*** RECORDS Section Begins ***
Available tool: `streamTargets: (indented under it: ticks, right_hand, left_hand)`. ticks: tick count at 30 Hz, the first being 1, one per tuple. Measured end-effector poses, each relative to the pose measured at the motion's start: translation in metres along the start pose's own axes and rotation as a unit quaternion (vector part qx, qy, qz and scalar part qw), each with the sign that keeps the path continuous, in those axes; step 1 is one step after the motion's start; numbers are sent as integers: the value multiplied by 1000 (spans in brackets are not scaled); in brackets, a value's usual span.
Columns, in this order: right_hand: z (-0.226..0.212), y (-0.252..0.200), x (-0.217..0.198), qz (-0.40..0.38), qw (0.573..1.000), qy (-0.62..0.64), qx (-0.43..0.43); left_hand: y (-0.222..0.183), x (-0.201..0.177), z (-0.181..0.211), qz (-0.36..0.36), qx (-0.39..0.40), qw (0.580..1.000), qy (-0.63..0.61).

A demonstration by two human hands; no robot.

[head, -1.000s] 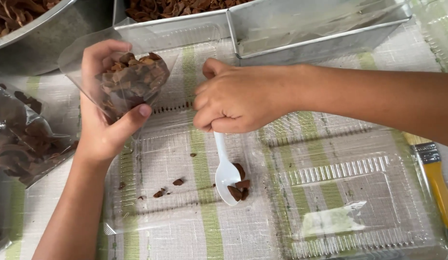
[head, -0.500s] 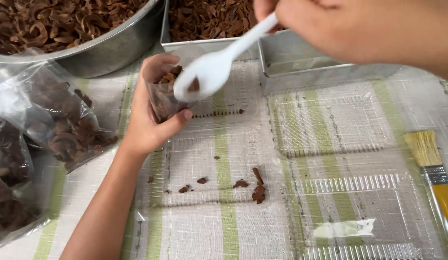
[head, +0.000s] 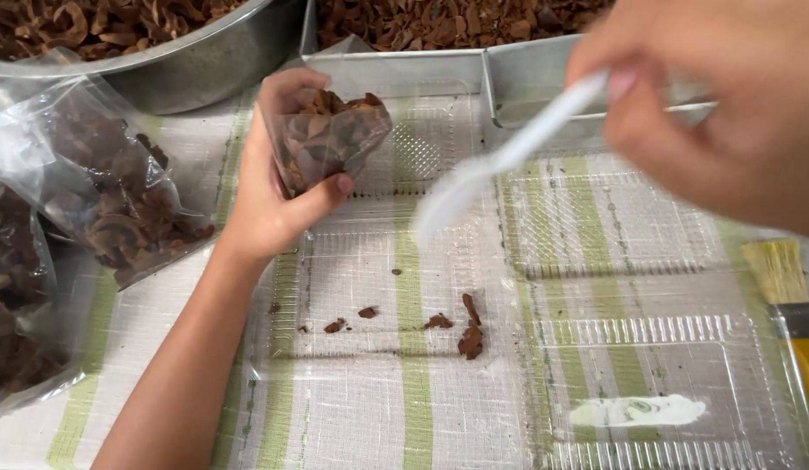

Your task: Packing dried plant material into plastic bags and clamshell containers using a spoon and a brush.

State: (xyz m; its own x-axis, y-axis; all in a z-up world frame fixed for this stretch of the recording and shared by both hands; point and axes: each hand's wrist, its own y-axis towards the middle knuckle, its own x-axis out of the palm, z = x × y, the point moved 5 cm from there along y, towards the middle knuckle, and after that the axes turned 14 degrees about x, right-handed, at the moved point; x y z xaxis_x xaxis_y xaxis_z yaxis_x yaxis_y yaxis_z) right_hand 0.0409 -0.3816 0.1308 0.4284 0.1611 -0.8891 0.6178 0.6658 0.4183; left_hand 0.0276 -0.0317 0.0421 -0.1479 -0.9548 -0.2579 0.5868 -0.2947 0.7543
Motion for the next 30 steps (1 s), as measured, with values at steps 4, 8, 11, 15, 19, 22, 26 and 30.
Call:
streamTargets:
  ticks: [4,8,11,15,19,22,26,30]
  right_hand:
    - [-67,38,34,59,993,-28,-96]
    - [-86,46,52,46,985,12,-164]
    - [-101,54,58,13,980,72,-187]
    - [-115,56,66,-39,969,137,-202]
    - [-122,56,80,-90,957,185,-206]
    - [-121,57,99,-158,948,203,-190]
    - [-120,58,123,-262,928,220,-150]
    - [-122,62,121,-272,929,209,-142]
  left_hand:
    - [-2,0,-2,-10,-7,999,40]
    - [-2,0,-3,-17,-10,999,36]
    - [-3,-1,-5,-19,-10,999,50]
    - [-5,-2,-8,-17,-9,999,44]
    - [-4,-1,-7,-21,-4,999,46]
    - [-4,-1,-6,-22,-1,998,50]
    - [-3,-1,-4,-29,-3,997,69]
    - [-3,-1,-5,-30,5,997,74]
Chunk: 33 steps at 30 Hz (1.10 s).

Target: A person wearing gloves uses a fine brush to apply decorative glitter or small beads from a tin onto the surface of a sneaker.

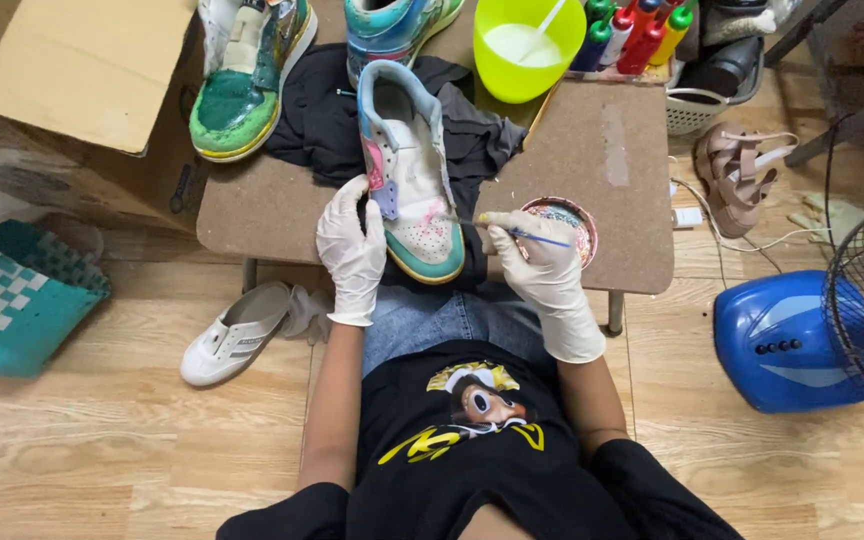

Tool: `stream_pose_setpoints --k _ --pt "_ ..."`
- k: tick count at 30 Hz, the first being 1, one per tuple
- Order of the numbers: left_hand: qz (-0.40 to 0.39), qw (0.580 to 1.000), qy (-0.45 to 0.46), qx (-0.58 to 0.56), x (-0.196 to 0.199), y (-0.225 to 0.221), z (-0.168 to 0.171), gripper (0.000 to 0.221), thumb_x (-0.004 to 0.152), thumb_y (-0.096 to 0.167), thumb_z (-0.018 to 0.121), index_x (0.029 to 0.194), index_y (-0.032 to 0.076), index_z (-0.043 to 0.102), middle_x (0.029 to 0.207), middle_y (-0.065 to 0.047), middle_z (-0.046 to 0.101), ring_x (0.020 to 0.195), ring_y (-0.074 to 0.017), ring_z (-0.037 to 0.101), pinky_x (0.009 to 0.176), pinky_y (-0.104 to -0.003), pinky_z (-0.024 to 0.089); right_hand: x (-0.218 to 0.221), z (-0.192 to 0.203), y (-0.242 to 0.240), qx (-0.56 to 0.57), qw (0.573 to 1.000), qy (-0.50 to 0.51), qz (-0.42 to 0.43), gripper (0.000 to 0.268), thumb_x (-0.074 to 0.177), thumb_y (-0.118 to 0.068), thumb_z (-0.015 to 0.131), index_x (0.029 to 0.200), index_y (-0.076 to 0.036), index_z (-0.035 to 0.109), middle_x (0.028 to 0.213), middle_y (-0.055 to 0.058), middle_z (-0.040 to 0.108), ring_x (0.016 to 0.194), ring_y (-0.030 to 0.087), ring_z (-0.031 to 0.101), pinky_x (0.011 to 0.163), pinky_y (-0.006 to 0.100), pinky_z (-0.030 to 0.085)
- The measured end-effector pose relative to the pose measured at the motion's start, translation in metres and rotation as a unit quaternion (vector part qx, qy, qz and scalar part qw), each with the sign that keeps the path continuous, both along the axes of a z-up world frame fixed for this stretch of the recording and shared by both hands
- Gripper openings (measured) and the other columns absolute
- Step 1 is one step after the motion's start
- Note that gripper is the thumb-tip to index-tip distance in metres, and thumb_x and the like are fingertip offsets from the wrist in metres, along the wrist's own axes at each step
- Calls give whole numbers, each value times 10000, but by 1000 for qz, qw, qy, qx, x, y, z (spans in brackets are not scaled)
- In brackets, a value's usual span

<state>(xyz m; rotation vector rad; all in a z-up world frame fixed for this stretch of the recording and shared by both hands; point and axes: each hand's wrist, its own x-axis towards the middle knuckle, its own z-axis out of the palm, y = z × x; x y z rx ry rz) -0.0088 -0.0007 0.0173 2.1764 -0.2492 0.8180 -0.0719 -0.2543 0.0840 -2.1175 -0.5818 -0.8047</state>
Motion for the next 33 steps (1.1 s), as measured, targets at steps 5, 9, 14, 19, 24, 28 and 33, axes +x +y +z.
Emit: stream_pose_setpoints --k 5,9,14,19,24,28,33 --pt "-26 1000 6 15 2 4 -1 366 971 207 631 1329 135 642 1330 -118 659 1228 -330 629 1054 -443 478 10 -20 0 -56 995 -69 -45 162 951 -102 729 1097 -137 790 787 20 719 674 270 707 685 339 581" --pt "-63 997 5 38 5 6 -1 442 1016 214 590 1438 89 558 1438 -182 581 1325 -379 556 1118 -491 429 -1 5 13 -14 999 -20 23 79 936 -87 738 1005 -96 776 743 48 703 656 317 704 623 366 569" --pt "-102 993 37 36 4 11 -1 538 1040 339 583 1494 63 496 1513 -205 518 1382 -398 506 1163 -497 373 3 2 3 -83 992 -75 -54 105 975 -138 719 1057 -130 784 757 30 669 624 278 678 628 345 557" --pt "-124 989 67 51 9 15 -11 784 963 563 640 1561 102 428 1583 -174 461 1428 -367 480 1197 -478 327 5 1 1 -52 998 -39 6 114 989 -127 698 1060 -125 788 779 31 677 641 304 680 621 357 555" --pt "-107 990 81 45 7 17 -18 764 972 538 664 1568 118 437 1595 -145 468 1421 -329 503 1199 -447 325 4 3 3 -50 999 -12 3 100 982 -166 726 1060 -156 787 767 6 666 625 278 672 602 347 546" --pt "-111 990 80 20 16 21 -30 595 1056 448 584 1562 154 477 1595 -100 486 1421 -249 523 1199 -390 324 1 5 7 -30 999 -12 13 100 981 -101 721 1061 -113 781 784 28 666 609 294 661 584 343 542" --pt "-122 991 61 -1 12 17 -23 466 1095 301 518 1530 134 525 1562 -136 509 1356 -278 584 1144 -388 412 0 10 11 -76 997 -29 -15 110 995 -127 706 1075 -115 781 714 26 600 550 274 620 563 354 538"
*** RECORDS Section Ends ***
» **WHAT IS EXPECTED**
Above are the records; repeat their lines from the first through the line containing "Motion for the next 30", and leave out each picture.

» **ANSWER SPACE**
Available tool: `streamTargets: (indented under it: ticks, right_hand, left_hand)`. ticks: tick count at 30 Hz, the first being 1, one per tuple. Measured end-effector poses, each relative to the pose measured at the motion's start: translation in metres along the start pose's own axes and rotation as a unit quaternion (vector part qx, qy, qz and scalar part qw), each with the sign that keeps the path continuous, in those axes; step 1 is one step after the motion's start; numbers are sent as integers: the value multiplied by 1000 (spans in brackets are not scaled); in brackets, a value's usual span.
Columns, in this order: right_hand: z (-0.226..0.212), y (-0.252..0.200), x (-0.217..0.198), qz (-0.40..0.38), qw (0.573..1.000), qy (-0.62..0.64), qx (-0.43..0.43); left_hand: y (-0.222..0.183), x (-0.201..0.177), z (-0.181..0.211), qz (-0.36..0.36), qx (-0.39..0.40), qw (0.580..1.000), qy (-0.63..0.61).

A demonstration by two human hands; no robot.

[head, -1.000s] 
[head, -0.500s] 
[head, +0.000s] 

Your task: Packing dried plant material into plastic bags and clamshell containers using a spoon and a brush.

State: (xyz m; its own x-axis, y-axis; all in a z-up world frame fixed for this stretch of the recording and shared by both hands; point and axes: each hand's wrist, its own y-axis towards the middle knuckle, its own x-axis out of the palm, z = x × y, the point moved 5 cm from there along y, towards the middle knuckle, and after that the axes turned 14 degrees about x, right-handed, at the moved point; x y z xaxis_x xaxis_y xaxis_z yaxis_x yaxis_y yaxis_z) right_hand 0.0409 -0.3816 0.1308 0.4284 0.1611 -0.8891 0.6178 0.6658 0.4183; left_hand 0.0276 -0.0317 0.0421 -0.1479 -0.9548 -0.2579 0.5868 -0.2947 0.7543
Motion for the next 30 steps (1 s), as measured, with values at steps 4, 8, 11, 15, 19, 22, 26 and 30.

This exercise is now finished, and nothing remains to add.